In her declaration, Sanchez said two months into the Corizon contract "people are quitting every week." She said the short staffing means there have been several times that a nurse is asked to fill multiple positions in one shift or had to work a position the nurse had not worked before, often without training.

"If a nurse is working Med 3 (intake) and detox, it is hard for them to do both jobs and puts patients at risk," Sanchez wrote. "If the Med 3 nurse is out on detox rounds, it means people are waiting for medical assessments and clearance before they can be admitted to the facility. Detox rounds are also very important and take a long time, usually hours."

"These are two huge and critical jobs. It is not safe for a nurse to try to cover both positions," she added.

Corizon said it has not terminated anyone for refusing to work a position they had not trained on, it does not expect anyone to work outside their scope of practice, and training is provided to all staff before they work in an area.

Seeking accountability

The attorneys representing the inmates in the McClendon lawsuit have been filing motions, asking for more oversight and for the county to give monthly reports.

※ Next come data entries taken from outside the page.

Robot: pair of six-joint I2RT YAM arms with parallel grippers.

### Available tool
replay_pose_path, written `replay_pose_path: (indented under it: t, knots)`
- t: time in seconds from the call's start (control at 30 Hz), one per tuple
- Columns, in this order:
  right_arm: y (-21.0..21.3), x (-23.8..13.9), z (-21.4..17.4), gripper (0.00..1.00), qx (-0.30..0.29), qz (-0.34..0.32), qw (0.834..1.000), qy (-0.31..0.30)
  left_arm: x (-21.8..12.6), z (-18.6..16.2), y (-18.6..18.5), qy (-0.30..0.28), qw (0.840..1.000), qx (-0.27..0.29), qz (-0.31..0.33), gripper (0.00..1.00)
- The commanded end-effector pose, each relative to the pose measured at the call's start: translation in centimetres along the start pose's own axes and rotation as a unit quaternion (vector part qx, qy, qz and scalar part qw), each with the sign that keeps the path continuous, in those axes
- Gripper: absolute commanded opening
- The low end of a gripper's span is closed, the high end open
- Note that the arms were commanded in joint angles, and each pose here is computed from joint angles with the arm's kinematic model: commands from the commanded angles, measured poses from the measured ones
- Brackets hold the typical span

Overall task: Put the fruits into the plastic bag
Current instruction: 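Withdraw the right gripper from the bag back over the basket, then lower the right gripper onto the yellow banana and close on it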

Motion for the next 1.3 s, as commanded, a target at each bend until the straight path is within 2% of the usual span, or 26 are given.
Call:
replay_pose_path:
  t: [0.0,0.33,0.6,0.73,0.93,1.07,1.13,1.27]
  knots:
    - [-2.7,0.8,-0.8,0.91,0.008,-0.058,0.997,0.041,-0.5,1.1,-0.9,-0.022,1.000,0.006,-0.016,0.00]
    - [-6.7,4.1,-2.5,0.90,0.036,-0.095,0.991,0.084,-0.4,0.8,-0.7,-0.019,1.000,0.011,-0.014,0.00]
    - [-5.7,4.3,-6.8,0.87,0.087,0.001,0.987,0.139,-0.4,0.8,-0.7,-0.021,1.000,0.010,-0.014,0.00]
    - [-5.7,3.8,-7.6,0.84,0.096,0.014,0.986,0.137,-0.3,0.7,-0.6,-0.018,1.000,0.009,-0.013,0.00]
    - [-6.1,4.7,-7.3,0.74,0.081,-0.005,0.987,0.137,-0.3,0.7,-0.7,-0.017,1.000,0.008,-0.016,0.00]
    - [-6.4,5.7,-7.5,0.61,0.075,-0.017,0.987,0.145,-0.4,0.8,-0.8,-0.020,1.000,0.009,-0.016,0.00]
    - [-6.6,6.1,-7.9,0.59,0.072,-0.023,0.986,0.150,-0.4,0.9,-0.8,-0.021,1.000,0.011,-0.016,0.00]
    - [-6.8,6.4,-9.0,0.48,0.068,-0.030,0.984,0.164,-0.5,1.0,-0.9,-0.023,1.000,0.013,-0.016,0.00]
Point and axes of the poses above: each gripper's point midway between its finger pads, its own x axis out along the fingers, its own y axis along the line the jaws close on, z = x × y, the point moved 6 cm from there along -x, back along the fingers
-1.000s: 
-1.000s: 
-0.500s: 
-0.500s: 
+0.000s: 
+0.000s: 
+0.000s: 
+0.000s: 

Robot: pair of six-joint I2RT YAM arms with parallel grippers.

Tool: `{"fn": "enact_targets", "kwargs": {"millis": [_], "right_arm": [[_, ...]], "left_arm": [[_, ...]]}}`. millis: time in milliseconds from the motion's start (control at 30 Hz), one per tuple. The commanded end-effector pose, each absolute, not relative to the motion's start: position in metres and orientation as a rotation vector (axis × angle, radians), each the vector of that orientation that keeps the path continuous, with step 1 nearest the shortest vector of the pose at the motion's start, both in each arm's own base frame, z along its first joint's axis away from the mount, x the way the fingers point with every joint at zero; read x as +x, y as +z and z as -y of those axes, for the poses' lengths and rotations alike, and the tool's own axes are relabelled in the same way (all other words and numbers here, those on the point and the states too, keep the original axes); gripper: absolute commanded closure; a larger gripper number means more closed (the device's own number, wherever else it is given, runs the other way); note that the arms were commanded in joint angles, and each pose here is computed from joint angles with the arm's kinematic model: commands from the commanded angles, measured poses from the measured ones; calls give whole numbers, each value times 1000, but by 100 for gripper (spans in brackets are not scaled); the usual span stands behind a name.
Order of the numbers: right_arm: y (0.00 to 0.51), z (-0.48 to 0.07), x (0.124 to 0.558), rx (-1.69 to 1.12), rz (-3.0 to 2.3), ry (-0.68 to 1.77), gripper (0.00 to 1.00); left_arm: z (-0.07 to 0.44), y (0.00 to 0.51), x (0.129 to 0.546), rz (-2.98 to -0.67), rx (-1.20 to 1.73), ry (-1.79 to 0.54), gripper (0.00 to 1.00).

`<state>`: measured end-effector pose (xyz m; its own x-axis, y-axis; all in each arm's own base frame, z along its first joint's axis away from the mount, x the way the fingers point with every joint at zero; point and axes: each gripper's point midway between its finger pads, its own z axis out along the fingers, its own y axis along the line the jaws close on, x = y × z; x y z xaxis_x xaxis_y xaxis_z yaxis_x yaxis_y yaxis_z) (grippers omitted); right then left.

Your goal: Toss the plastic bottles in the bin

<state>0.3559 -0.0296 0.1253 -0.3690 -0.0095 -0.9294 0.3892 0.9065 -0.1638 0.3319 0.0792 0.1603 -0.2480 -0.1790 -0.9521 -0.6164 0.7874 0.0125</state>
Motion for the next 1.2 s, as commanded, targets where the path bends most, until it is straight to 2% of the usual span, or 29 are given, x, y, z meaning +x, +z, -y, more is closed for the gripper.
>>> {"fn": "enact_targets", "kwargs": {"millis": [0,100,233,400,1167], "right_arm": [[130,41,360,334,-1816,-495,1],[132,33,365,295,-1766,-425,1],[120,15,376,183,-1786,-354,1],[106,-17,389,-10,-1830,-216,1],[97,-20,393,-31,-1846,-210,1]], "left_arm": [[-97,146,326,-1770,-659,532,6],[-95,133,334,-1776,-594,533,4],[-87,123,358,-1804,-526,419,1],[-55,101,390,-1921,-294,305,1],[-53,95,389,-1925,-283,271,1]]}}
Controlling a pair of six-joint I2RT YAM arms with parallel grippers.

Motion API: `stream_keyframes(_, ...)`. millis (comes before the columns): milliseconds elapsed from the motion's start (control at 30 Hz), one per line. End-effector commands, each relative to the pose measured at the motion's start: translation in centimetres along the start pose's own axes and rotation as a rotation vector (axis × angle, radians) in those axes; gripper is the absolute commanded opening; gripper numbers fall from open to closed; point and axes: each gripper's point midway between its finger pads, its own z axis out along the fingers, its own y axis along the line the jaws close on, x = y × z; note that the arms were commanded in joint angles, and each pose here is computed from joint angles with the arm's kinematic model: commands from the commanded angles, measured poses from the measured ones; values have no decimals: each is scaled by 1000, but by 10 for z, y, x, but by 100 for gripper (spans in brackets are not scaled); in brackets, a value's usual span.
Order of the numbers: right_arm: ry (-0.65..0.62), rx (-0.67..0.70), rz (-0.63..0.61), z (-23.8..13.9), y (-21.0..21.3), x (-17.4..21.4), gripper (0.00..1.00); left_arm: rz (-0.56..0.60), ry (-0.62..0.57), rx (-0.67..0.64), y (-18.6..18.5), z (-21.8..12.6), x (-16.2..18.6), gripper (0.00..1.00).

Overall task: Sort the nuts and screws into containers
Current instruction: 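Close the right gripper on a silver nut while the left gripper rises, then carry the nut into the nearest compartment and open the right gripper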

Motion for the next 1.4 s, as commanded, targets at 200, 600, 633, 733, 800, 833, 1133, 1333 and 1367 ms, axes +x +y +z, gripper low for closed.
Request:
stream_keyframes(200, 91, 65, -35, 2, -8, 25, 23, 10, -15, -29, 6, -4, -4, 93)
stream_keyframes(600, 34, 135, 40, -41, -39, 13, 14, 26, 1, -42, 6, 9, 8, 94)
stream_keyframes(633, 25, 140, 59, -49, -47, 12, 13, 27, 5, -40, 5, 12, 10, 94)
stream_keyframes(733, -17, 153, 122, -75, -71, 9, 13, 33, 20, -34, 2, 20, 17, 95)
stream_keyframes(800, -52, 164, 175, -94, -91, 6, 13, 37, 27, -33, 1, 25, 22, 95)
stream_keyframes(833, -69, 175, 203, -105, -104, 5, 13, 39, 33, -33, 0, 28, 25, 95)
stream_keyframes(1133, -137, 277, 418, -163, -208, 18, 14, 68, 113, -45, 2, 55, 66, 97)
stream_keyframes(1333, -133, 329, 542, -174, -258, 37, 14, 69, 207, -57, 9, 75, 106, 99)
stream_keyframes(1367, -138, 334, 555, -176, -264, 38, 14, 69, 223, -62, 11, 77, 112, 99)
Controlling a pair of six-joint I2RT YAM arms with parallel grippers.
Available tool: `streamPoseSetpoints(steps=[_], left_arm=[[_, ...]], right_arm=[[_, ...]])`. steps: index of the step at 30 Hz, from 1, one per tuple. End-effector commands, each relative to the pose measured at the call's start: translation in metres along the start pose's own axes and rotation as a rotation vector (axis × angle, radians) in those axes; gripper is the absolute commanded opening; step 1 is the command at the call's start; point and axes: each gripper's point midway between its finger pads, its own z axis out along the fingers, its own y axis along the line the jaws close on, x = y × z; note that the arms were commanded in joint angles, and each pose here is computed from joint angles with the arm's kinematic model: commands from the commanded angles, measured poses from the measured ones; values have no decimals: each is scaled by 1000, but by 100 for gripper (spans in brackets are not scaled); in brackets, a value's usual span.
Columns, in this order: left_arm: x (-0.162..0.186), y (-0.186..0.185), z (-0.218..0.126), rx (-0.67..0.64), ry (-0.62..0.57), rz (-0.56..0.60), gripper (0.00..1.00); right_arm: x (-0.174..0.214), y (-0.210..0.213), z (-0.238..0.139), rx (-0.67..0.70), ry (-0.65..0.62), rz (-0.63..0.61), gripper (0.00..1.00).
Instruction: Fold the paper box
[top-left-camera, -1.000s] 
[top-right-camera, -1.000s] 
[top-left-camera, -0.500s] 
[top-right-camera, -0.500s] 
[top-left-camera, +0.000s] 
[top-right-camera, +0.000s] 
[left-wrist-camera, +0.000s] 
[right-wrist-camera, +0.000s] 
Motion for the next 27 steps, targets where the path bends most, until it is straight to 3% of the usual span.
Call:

In a motion filed in late December, the attorneys quoted a court-appointed expert who identified patients whose care was "substantially deficient" and who found "life-threatening" "lapses in medication continuity for patients on essential medications." The expert's report was filed in September, before Corizon took over.

The expert reportedly expressed concern about the transition to a new medical provider, especially since a new company brought a change in platform for electronic medical records. The Journal has requested a copy of the expert's report but has not yet received it.

Sanchez, in her declaration, said important patient information that was in the previous electronic record system did not show up in the new system.

Simmons said the attorneys are asking for more regular visits from the experts to provide more oversight. But ultimately, she said, the county runs the jail and it needs to take responsibility to ensure it's providing adequate medical care.

"The county knew that transition was coming up and so had a responsibility to oversee it," Simmons said. "What happened in terms of oversight isn't clear to us yet but it is clear that something went very haywire in the transition."